Friday 4 October 2013

A Picture of a Transformed Life

We’re not trying to conjure up transformation. It’s within us, and we are to “live toward” it. But in doing so, it helps to know what the transformed life looks like. So what does the transformed life look like?

1. Surrender
Surrender rather than treaties. The first verse of Romans 12 tells us to be “a living sacrifice.” The problem with living sacrifices is that they squirm on the altar. We need to remind believers to utterly surrender to God’s plans, not strike a treaty for trading favors. The lesson of surrender often begins with leaders. Whether as a pastor or in a different role of leadership, your life must be an example of living for God’s agenda first, allowing personal desires to fall away.
 2. Renewal
Renewed  thinking. In 12:2, the transformation is highlighted as an exercise of the mind. Jesus taught in the Sermon on the Mount that murder and adultery are committed internally long before acted upon externally. For believers to live out the change brought about by redemption, a spiritual mind is required.
 3. Service
Embracing and activating our gifting. As Paul transitions from doctrine to practice, his thoughts jump quickly to how all are gifted to serve the church and Christ’s mission (vv. 3–8). But serving in the mission of God is too often understood as a “one size fits all” endeavor. And most believers do not feel as if they fit. Living the transformed life means participating in the disciple-making process for others in the way God has personally called and equipped you.

4. Love
Push love to the forefront. The word “love” is terribly abused in our language.

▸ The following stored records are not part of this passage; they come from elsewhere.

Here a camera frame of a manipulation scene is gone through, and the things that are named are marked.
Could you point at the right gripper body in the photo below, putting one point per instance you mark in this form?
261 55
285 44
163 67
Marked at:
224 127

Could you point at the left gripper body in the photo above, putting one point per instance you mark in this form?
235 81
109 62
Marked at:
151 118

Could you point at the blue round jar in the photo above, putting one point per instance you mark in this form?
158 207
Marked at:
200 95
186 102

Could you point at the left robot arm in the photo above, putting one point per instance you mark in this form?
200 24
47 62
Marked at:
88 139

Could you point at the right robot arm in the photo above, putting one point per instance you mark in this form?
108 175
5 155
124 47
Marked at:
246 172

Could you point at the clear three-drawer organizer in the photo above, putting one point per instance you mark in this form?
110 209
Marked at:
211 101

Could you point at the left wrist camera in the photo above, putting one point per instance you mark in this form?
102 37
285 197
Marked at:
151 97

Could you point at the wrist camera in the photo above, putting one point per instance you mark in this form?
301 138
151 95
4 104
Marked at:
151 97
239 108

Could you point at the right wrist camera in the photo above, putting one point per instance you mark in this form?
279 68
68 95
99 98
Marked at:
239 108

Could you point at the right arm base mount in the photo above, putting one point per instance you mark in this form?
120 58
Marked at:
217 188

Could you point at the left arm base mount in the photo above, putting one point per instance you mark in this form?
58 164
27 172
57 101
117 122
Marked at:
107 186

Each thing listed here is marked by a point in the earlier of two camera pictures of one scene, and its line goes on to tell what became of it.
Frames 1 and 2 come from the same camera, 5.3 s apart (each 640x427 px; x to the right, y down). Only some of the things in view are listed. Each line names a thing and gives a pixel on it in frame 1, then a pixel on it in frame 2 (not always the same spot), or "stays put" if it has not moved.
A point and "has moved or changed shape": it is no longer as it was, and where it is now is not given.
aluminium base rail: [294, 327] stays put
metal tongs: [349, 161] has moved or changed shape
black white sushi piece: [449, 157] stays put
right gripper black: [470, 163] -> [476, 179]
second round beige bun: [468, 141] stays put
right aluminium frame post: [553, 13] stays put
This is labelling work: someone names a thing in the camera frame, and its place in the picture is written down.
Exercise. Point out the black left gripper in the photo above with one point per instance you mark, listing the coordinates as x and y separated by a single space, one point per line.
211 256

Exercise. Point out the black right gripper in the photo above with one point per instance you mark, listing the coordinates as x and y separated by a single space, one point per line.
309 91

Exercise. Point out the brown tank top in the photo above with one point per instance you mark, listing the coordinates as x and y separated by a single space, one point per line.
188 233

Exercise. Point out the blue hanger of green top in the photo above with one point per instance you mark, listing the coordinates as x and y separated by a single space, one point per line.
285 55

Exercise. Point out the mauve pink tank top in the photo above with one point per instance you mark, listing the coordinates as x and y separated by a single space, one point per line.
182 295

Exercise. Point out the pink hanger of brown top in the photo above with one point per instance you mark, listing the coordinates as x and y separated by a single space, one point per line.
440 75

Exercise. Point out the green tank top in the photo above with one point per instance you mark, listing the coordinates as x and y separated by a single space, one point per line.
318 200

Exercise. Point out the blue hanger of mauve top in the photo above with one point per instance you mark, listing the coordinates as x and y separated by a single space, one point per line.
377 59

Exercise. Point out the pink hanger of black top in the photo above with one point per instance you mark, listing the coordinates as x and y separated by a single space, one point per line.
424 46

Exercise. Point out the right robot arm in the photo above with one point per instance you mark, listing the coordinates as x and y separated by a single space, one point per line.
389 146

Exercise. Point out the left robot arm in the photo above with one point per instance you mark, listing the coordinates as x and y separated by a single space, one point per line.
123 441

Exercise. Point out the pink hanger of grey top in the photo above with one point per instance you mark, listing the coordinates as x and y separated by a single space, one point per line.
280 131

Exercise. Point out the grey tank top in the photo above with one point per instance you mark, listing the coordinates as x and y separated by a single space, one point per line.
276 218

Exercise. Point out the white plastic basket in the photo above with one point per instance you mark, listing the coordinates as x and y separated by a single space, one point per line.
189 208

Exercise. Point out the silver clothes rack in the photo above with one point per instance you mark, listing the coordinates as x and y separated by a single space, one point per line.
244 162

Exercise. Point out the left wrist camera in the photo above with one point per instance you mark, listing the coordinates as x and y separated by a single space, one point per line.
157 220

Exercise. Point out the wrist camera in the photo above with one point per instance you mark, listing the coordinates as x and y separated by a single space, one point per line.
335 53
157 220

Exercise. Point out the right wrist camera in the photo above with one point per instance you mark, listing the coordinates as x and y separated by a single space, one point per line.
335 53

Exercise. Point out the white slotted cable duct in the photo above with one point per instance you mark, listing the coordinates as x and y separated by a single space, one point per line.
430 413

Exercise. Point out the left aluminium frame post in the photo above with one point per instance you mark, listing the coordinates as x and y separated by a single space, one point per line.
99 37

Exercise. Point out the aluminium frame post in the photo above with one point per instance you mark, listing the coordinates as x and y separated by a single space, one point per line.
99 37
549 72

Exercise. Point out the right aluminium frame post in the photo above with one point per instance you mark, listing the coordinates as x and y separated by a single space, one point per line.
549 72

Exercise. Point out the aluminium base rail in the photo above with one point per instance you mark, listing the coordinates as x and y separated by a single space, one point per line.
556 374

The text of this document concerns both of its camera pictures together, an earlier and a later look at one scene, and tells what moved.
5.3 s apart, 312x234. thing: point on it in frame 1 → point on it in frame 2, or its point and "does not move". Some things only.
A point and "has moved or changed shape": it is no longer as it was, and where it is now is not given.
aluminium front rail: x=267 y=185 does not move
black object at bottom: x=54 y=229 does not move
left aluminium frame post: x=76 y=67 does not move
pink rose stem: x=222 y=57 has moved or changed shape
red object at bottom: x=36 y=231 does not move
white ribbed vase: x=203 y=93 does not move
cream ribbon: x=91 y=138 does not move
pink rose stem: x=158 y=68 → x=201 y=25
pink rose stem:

Perhaps it is because we only have one word to refer to our love for a spouse, children, sports team and pizza. The emphasis necessary for living out our transformation is to understand the purity involved with the Christian ideal of love (vv. 9–10). It is the love more associated with a hero’s death than a romantic comedy’s fairy tale ending. Love is essentially the choice to value the need of another rather than our own. Though simplistic as a definition, it becomes a manner of living that runs counter to the world.
Love is one trait that Christ clearly said would distinguish our lives from the rest of the world

5. Diligence.
Determination. The triplets of verse 11 say, “Do not lack diligence; be fervent in spirit; serve the Lord.” It feels cliché and trite to say that the Christian life is not a sprint but a marathon. However, it is still true. The imagery throughout the Scriptures shows that God’s people must persist. In our culture, determination is rarely the norm. Transformation brings about a steadiness that eventually results in the internal fruit of maturity and the external fruit of new disciples.

6. Perspective
Proper perspective.  Where verse 11 deals with persisting in service, verse 12 carries the impact of moving through difficulties. “Rejoice in hope; be patient in affliction; be persistent in prayer.” These three statements all require the initiation of faith in our lives.
True gospel transformation requires faith. We believe that, through faith in God’s grace, one becomes a disciple of Christ. But faith does not have its ending point at the moment of conversion. Faith is required to please God (Hebrews 11:6). It is through the lens of faith that believers should see the work of God and their own lives. Living out transformation requires the perspective that “my” strength and ingenuity will never be sufficient. They were not sufficient to secure my soul for eternity, and they will not be able to get me through the years of this life. Faith is being convinced that God is there and He is for us. Maintaining a perspective of faith will keep believers in a state of reliance on Christ, and it is in this active reliance that living out our transformation is possible.
 7. Community
Keep believers in community. The bulk of Romans 12 deals with how believers relate to one another. From verses 13-20, a model is given to us for remaining close to one another. The language of the passage points to the needs we have: sharing, hospitality, blessing, weeping, peace, hunger, thirst. Meeting these needs for one another is where transformation shows itself. But for needs to be met, community must be valued.
 8. Righteousness.
Model for them a life worthy of the gospel. The final verse of the chapter reads, “Do not be conquered by evil, but conquer evil with good” (v. 21The very nature we have been given is that of righteousness. In his second letter to the Corinthian church, Paul taught that we had been given the ministry reconciliation because God “made the One who did not know sin to be sin for us, so that we might become the righteousness of God in Him” (2 Corinthians 5:21). Our lives—both lived and in leading—should show that we are more interested in displaying Christ’s righteousness than gaining a transitory victory over someone’s ill will toward us. We are guaranteed righteousness, so don’t waste your life messing about with sin.
(Romans 8:29). The issue of “Can I be righteous?” is to be removed from the minds of the believers. Instead, our thought each day can be, “How will Christ’s righteousness be displayed in me?”